Supplied records>
Segment Open

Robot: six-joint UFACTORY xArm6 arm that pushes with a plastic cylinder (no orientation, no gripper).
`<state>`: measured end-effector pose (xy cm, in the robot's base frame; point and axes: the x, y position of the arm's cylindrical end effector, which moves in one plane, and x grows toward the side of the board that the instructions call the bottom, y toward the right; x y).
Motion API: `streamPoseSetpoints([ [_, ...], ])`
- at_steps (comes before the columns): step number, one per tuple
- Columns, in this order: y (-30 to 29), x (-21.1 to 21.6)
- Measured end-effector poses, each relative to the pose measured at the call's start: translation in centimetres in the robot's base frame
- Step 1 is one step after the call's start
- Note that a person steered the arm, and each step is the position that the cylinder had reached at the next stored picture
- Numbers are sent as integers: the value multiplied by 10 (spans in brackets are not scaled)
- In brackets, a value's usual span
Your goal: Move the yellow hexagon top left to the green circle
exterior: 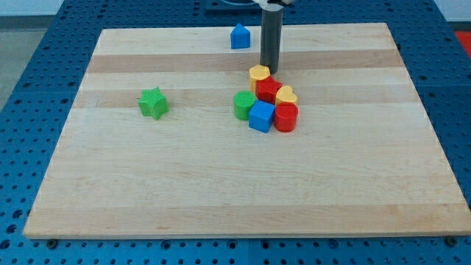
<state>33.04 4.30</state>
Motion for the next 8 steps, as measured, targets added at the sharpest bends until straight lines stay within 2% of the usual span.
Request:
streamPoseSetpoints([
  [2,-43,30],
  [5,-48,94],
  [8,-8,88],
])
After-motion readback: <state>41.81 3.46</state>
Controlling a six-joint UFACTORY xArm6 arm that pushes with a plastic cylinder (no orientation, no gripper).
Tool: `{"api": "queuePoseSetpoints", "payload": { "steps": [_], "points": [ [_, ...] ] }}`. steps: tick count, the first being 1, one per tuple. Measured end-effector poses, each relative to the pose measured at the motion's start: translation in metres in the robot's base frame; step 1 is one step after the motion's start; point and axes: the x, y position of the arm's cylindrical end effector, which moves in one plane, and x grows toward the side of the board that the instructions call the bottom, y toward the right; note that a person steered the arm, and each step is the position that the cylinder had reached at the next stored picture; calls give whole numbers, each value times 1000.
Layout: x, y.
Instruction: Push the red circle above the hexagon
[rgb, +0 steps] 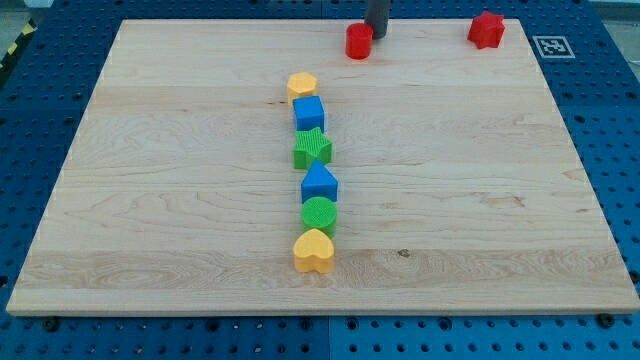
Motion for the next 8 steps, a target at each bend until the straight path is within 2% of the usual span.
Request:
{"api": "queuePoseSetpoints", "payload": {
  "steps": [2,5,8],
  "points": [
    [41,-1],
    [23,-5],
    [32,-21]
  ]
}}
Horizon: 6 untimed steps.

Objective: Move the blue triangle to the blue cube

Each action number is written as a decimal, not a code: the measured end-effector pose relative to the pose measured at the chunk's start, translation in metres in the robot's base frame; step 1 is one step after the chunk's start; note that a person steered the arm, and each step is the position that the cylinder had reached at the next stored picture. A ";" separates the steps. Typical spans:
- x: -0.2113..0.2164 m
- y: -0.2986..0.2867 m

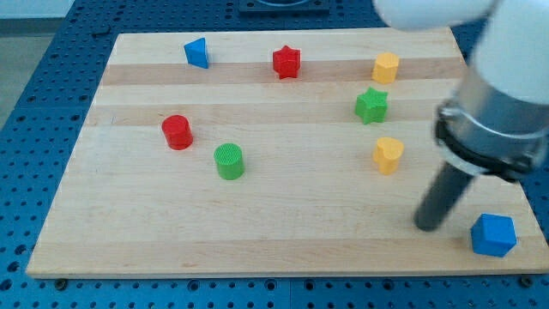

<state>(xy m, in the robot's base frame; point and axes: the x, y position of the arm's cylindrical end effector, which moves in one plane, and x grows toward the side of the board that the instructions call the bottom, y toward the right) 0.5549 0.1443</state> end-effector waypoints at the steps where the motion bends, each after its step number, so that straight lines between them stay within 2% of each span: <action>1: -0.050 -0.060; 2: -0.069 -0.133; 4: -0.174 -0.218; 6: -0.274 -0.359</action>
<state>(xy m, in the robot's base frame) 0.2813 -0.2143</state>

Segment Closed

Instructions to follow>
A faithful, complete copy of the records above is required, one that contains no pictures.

Your response>
Robot: six-joint UFACTORY xArm6 arm that pushes with a plastic cylinder (no orientation, no gripper).
`<state>`: measured end-effector pose (xy cm, in the robot's base frame; point and axes: the x, y position of the arm's cylindrical end effector, which moves in one plane, and x grows toward the side of the board that the instructions call the bottom, y toward the right; x y).
Motion API: `streamPoseSetpoints([ [_, ...], ])`
- at_steps (comes before the columns): step number, one per tuple
- Columns, in this order: y (-30 to 29), x (-21.1 to 21.6)
- Measured end-effector poses, each relative to the pose measured at the call's start: translation in centimetres in the robot's base frame
- Step 1 is one step after the call's start
- Note that a person steered the arm, and each step is the position that the cylinder had reached at the next stored picture
- Numbers are sent as integers: the value multiplied by 10 (spans in brackets are not scaled)
- In brackets, a value's usual span
Your goal: Move the yellow hexagon top left to the green circle
exterior: 
<state>33.04 4.30</state>
Motion for the next 8 steps, as measured, targets added at the sharpest bends until straight lines stay within 2% of the usual span.
Request:
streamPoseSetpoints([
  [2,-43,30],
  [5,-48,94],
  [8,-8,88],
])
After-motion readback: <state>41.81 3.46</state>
Controlling a six-joint UFACTORY xArm6 arm that pushes with a plastic cylinder (no orientation, no gripper).
Tool: `{"api": "queuePoseSetpoints", "payload": { "steps": [_], "points": [ [_, ...] ] }}`. steps: tick count, the first being 1, one per tuple. Measured end-effector poses, each relative to the pose measured at the motion's start: translation in metres in the robot's base frame; step 1 is one step after the motion's start; point and axes: the x, y position of the arm's cylindrical end effector, which moves in one plane, and x grows toward the side of the board that the instructions call the bottom, y toward the right; note that a person steered the arm, and each step is the position that the cylinder had reached at the next stored picture; calls give whole numbers, each value times 1000.
Layout: x, y.
Instruction: Push the red circle above the hexagon
[rgb, +0 steps] 
Motion for the next 8 steps, a target at each bend until the straight path is within 2% of the usual span.
Request:
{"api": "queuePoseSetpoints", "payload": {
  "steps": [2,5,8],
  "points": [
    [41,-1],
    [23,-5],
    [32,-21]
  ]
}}
Horizon: 6 untimed steps.

Objective: Move the blue triangle to the blue cube

Each action number is written as a decimal, not a code: the measured end-effector pose relative to the pose measured at the chunk's start, translation in metres in the robot's base frame; step 1 is one step after the chunk's start; note that a person steered the arm, and each step is the position that the cylinder had reached at the next stored picture. A ";" separates the steps. Typical spans:
- x: -0.2113..0.2164 m
- y: -0.2986..0.2867 m


<state>(xy m, in the robot's base frame; point and axes: the x, y position of the arm's cylindrical end effector, which moves in one plane, and x grows toward the side of the board that the instructions call the bottom, y toward the right) 0.5549 0.1443</state> end-effector waypoints at the steps where the motion bends, each after its step number, so that straight lines between them stay within 2% of each span: <action>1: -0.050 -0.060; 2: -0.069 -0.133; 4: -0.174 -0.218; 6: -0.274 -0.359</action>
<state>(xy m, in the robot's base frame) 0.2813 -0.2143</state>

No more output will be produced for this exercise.